◆ Task requirements: If you see a picture in the data below, omit it and copy the rest exactly.

◆ Data section:

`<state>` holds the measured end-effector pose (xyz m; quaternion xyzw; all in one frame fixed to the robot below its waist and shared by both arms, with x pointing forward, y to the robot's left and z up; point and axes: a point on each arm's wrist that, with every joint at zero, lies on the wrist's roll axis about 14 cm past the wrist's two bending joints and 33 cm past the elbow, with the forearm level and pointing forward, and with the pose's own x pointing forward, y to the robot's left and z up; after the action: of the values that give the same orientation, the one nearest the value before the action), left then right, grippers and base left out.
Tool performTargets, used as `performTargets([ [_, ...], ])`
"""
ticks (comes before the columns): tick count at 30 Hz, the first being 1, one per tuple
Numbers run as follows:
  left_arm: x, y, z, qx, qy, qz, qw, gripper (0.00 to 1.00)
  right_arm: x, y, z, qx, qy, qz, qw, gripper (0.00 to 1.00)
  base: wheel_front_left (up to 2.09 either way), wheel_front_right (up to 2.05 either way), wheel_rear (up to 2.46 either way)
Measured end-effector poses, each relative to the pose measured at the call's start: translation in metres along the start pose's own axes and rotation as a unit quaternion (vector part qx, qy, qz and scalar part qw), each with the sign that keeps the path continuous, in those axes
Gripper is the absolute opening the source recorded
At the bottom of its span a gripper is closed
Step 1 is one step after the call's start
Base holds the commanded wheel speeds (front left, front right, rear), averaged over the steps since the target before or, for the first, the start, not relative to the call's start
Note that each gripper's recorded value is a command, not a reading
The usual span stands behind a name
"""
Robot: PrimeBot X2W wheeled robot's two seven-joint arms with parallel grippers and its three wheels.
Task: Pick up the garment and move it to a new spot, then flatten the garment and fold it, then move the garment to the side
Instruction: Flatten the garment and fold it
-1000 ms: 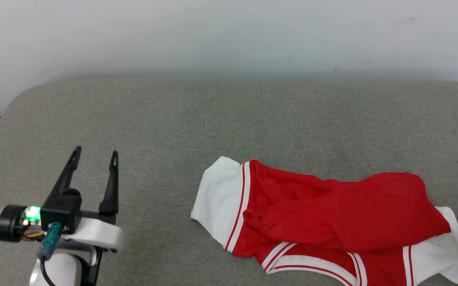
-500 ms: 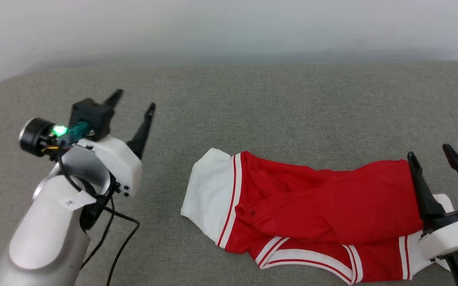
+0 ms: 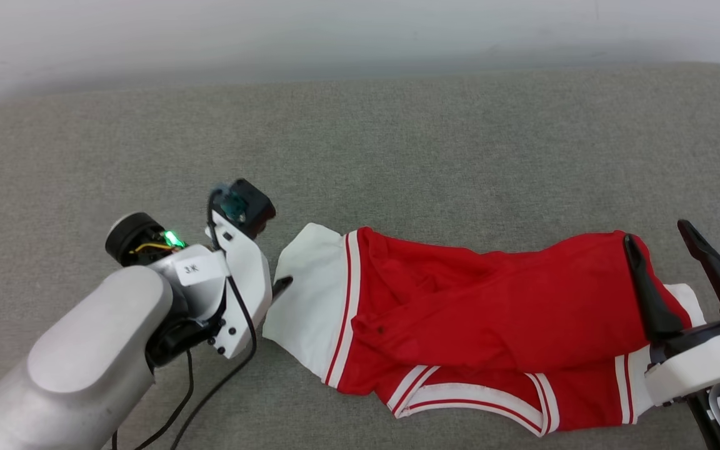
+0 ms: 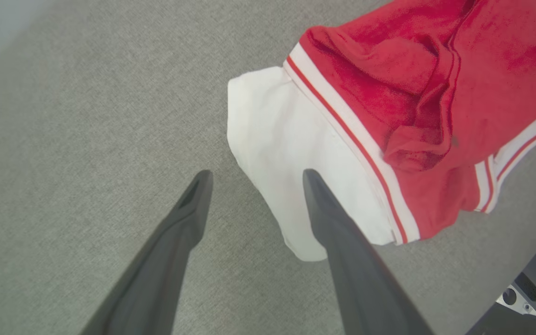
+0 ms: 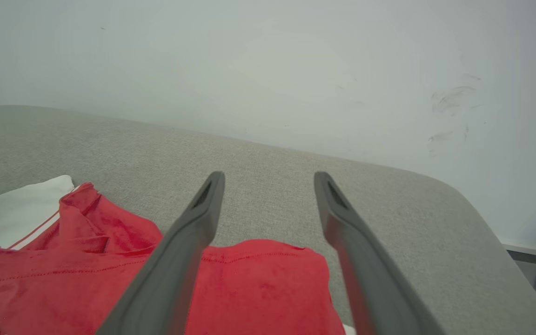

◆ Response to the task:
`<state>` holds the measured end-effector pose (xyz m; quaternion xyzw; all in one frame fixed to the robot below its waist and shared by both arms, with x pointing forward, y to the robot's left and z up; point and axes: a point on each arm's wrist that, with every joint at zero, lies on the wrist's roll axis about 14 cm past the wrist's two bending joints and 33 cm past the elbow, with the forearm level and pointing forward, and with the pose's own x pointing forward, y to the robot's left and z up; after the action: of the values that give the same orientation, the one nearest the value before the action), left then right, grippers and base left out.
Tool performTargets, used as `performTargets([ [_, ...], ])`
"""
ticks (comes before the columns): tick count at 30 Hz, the first being 1, one per tuple
Numbers run as follows:
  left_arm: x, y, z, qx, qy, qz, qw, gripper (0.00 to 1.00)
  right_arm: x, y, z, qx, qy, qz, qw, gripper (0.00 to 1.00)
  base: wheel_front_left (up to 2.09 either way), wheel_front_right (up to 2.05 either way), wheel_rear (up to 2.46 either way)
Measured end-effector poses, each relative to the pose measured at the call's start: translation in metres along the start pose's own axes and rotation as a unit quaternion (vector part qx, qy, qz and scalar part qw), each with the sign that keeps the path continuous, in those axes
Gripper is the absolute opening the source recorded
At the bottom of its span a gripper is closed
Step 1 is one step after the call's start
Base holds the commanded wheel speeds (front left, front right, rear), averaged over the steps since the target before or, for the first, the start, not relative to the call's start
Note that each gripper's recorded value is a command, not a reading
The usual span stands behind a name
"""
Robot: PrimeBot X2W wheeled robot's two seven-joint arms with parallel grippers and its three wheels.
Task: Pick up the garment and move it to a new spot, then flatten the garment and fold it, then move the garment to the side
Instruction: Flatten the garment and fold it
-1000 ms: 
-500 ms: 
+0 ms: 
+0 ms: 
+0 ms: 

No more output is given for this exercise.